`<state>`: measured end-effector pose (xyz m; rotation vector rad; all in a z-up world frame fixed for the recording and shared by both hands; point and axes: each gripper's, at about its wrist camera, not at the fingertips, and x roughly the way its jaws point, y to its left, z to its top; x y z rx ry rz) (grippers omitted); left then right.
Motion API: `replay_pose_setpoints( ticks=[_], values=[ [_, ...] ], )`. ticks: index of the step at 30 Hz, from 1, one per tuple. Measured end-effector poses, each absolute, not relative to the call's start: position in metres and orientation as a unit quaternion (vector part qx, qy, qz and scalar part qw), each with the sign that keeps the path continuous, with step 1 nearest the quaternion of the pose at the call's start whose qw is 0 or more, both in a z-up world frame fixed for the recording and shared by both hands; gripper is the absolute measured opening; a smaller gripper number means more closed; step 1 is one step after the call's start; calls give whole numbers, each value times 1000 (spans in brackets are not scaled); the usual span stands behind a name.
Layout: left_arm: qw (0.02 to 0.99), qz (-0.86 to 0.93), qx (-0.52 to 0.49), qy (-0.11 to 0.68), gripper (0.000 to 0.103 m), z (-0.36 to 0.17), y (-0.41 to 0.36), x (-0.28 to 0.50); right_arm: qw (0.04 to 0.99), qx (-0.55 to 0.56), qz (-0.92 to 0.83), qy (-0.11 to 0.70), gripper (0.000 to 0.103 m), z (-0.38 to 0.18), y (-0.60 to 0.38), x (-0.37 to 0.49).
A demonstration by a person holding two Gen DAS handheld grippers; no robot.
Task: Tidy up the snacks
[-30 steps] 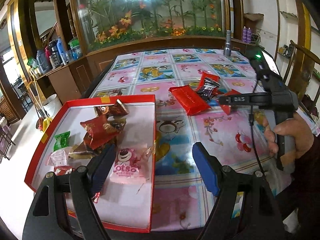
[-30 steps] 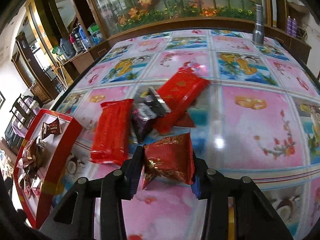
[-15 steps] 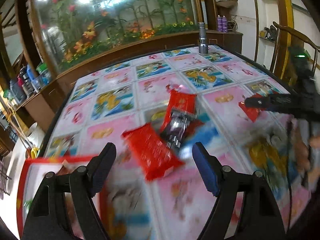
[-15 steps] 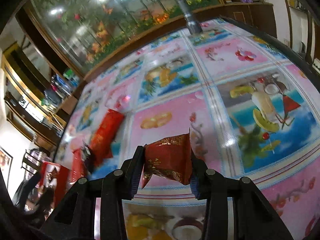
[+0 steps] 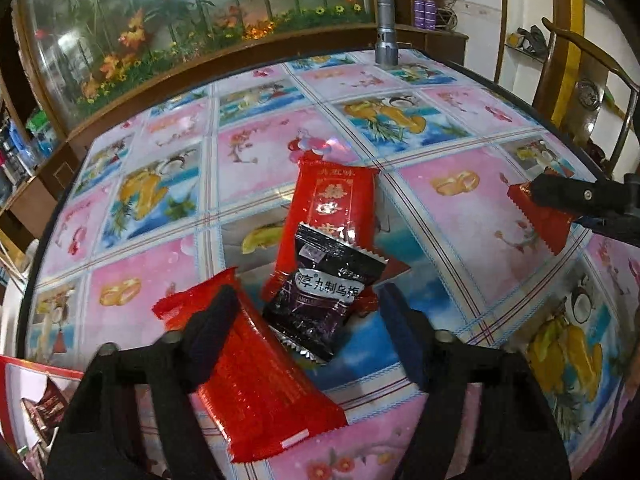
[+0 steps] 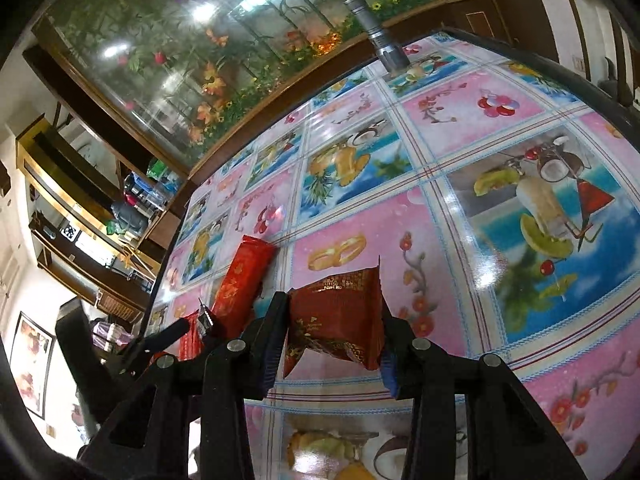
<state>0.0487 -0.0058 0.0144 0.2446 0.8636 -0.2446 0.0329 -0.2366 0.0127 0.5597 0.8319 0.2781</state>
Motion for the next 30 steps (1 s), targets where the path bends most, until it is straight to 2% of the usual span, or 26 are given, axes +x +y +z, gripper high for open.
replay_pose_setpoints(
  ticks=[1,2,3,6,8,19,30],
  values=[
    [896,-117,122,412,60,14,-6,49,868,266,134,397,41,13,-235,33],
    [896,-118,125,410,48,15,-7,49,869,263,135,397,41,14,-235,32],
    [892,-128,123,416,30,14,-8,50,869,262,135,397,41,14,-234,32],
    [891,-126,109,422,26,13,-7,52,869,260,131,400,41,13,-234,33],
    [894,-131,100,418,18,13,-6,47,869,261,129,401,41,11,-235,34],
    [899,-178,12,400,16,28,8,-15,878,246,133,389,41,14,-231,31],
    [905,-188,-18,380,16,41,22,-75,874,257,174,375,41,17,-227,27]
  ],
)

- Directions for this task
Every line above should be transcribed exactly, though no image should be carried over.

- Task answer
`<state>`: measured end-effector pose (xyz m; rotation vector rad; all in a z-up world frame fixed for the recording and shared by both hands; point and axes: each gripper's, at about its wrist camera, not at the fingertips, and x roughly the way its jaws point, y to its left, z to its top; x y z rx ry rz) (grippers omitted); left then right.
Motion API: `replay_pose_setpoints( ticks=[_], values=[ [_, ...] ], )`. ticks: index of the step at 30 Hz, from 1, one per tuple. Measured end-effector poses, each absolute, not relative to the call's start: position in metres and orientation as a unit quaternion (vector part qx, qy, qz and scalar part qw), each with the sign that keeps the path continuous, with step 1 nearest the quaternion of the pose at the call's start whose qw is 0 or more, both in a z-up world frame fixed for the recording and shared by both hands; gripper is the absolute measured opening; a smaller gripper number means more closed; step 1 is one step after the call's start; calls give whole numbers, each value times 1000 (spans in brackets are not scaled); the usual span stands behind a name.
Layout: left_arm: qw (0.02 to 0.99), qz (-0.86 to 0.93), qx (-0.52 to 0.49), qy (-0.11 to 0.68), gripper (0.000 to 0.103 m), z (-0.36 to 0.17), y (-0.41 to 0.36), x (-0.28 to 0.50); right_arm: qw (0.04 to 0.99), qx (-0.55 to 0.56), qz (-0.92 to 0.83), qy (-0.11 to 0.70), gripper (0.000 to 0.103 m), z (-0.38 to 0.18), y (-0.60 to 0.38), x (-0.37 to 0.49).
A demonstration by a person holding two Gen DAS handheld grippers; no robot.
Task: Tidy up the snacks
[-30 steps] 
[-30 steps] 
[-15 steps] 
[-15 steps] 
[+0 steps] 
[+0 steps] 
<state>0.0487 -0.0058 0.0144 0.2446 0.8636 -0.2446 0.0329 -0.2366 0.0127 0.5597 0.8319 0.2781</state>
Motion for the next 30 steps (1 s), targets where the path bends most, until it is straight to 2% of the usual span, or 26 are given, axes +x +y +z, gripper high for open.
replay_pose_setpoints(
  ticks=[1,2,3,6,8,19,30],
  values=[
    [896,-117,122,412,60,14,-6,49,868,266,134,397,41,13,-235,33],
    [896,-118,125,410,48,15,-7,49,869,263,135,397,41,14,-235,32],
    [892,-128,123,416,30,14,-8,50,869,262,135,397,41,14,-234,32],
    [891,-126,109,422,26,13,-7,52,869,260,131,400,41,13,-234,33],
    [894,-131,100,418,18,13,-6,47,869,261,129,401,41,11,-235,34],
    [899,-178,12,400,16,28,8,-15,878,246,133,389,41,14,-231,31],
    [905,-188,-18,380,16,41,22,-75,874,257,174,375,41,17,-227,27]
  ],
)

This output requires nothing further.